*** Provided records ***

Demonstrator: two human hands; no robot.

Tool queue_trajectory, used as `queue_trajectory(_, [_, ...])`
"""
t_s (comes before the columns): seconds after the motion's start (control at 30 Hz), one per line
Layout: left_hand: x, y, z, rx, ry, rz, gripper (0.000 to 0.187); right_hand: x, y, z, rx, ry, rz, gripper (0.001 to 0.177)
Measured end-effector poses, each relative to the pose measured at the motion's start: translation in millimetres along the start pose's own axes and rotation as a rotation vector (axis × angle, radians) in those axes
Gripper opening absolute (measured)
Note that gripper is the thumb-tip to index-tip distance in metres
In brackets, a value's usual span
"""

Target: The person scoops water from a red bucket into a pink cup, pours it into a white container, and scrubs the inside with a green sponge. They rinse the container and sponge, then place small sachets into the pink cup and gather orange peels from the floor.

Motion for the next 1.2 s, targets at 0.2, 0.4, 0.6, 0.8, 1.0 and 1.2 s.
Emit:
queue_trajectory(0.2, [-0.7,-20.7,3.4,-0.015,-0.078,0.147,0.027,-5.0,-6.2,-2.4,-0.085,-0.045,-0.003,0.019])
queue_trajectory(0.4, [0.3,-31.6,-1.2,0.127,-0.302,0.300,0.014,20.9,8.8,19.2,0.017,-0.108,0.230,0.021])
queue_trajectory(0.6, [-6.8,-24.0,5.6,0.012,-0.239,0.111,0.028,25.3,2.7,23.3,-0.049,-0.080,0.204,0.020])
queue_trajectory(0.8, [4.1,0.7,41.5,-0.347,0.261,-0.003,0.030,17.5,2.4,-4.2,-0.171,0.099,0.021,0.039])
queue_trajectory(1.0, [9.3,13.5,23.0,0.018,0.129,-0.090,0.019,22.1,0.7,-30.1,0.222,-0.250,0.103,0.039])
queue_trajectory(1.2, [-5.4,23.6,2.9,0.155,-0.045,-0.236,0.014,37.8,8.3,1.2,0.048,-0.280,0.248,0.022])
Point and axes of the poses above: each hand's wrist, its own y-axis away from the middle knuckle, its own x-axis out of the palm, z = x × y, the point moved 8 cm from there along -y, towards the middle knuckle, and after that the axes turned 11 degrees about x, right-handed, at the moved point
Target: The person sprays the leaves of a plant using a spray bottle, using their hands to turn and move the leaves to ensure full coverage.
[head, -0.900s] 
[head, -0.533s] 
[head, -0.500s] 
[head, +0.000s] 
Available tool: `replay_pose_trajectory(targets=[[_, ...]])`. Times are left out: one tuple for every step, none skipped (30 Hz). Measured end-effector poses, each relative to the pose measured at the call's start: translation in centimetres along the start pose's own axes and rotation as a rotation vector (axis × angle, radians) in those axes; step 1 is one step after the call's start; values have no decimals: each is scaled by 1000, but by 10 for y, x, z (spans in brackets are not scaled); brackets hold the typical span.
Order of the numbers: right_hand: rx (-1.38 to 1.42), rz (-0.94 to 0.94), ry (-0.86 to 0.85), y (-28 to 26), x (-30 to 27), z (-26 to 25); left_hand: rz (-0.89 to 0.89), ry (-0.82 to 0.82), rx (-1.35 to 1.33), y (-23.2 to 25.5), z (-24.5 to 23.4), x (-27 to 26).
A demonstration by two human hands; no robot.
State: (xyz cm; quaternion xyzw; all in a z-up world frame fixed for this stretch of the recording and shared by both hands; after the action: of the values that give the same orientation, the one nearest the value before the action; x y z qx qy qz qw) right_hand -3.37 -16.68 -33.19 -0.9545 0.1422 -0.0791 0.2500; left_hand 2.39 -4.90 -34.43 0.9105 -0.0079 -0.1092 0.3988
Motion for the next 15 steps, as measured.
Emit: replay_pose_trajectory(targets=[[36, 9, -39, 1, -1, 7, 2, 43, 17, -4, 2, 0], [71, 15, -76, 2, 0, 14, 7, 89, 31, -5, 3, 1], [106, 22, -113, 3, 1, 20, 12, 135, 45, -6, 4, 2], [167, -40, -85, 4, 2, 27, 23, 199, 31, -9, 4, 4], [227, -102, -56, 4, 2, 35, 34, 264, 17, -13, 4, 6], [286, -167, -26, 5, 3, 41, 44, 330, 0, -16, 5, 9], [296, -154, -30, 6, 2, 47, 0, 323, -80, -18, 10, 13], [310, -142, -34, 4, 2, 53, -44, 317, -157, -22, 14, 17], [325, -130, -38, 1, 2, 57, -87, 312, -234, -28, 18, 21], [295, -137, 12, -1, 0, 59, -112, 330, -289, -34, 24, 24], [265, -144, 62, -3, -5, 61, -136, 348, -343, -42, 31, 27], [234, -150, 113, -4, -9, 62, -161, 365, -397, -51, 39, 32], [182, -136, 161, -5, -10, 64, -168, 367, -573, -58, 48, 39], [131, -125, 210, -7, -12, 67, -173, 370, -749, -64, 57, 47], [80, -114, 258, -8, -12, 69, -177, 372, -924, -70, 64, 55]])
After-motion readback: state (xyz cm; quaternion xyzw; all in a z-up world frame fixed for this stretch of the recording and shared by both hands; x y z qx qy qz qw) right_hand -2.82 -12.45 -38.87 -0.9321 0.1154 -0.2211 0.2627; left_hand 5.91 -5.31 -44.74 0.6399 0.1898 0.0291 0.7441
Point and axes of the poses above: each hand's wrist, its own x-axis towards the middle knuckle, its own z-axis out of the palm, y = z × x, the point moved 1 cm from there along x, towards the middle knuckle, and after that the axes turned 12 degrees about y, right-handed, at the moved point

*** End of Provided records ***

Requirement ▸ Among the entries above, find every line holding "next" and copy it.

Answer to this task ▸
Motion for the next 1.2 s, targets at 0.2, 0.4, 0.6, 0.8, 1.0 and 1.2 s.
Motion for the next 15 steps, as measured.

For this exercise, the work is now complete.